Task input START

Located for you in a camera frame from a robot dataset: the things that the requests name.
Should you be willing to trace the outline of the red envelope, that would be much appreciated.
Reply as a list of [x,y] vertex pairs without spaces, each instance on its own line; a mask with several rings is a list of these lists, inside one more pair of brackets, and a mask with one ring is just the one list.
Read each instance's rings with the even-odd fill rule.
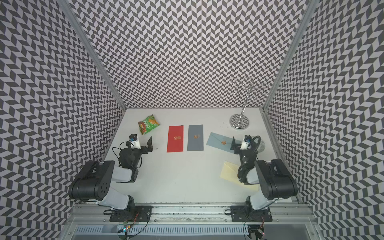
[[184,126],[169,126],[167,153],[184,150]]

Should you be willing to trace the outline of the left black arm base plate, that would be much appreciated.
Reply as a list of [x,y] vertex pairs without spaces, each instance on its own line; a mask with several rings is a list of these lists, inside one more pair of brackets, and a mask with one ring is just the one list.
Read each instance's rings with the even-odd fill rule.
[[123,223],[136,221],[136,223],[147,223],[151,219],[152,210],[153,206],[150,205],[136,206],[126,210],[112,210],[110,222]]

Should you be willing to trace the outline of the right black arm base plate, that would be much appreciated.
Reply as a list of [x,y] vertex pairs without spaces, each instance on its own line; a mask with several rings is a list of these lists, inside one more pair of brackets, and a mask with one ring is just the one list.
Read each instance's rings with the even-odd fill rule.
[[273,221],[270,208],[262,210],[253,210],[246,206],[231,206],[232,222],[257,222],[257,223],[270,223]]

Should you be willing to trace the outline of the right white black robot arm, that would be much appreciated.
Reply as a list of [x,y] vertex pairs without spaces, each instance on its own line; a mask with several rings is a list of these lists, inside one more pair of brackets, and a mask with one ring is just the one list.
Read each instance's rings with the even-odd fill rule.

Task input END

• **Your instructions**
Retype each entry exactly. No pictures.

• **Exercise solution**
Located for you in a camera frame from a robot dataset: the things that the requests name.
Should you be willing to trace the outline of the red envelope, that would be much appreciated.
Reply as a list of [x,y] vertex pairs without spaces, each instance on its own line; a mask with several rings is a list of these lists, inside one more pair of brackets, and a mask with one ring is just the one list.
Read each instance's rings with the even-odd fill rule.
[[184,126],[169,126],[167,153],[184,150]]

Should you be willing to trace the outline of the left black arm base plate, that would be much appreciated.
Reply as a list of [x,y] vertex pairs without spaces, each instance on its own line; a mask with several rings is a list of these lists, inside one more pair of brackets, and a mask with one ring is just the one list.
Read each instance's rings with the even-odd fill rule.
[[123,223],[136,221],[136,223],[147,223],[151,219],[152,210],[153,206],[150,205],[136,206],[126,210],[112,210],[110,222]]

Should you be willing to trace the outline of the right black arm base plate, that would be much appreciated.
Reply as a list of [x,y] vertex pairs without spaces, each instance on its own line; a mask with several rings is a list of these lists, inside one more pair of brackets, and a mask with one ring is just the one list.
Read each instance's rings with the even-odd fill rule.
[[273,221],[270,208],[262,210],[253,210],[246,206],[231,206],[232,222],[257,222],[257,223],[270,223]]

Should you be willing to trace the outline of the right white black robot arm, that would be much appreciated.
Reply as a list of [x,y] vertex pairs without spaces, each instance on its own line; a mask with several rings is a list of these lists, inside one more pair of brackets, and a mask with one ring is just the one list.
Read each instance's rings with the even-odd fill rule.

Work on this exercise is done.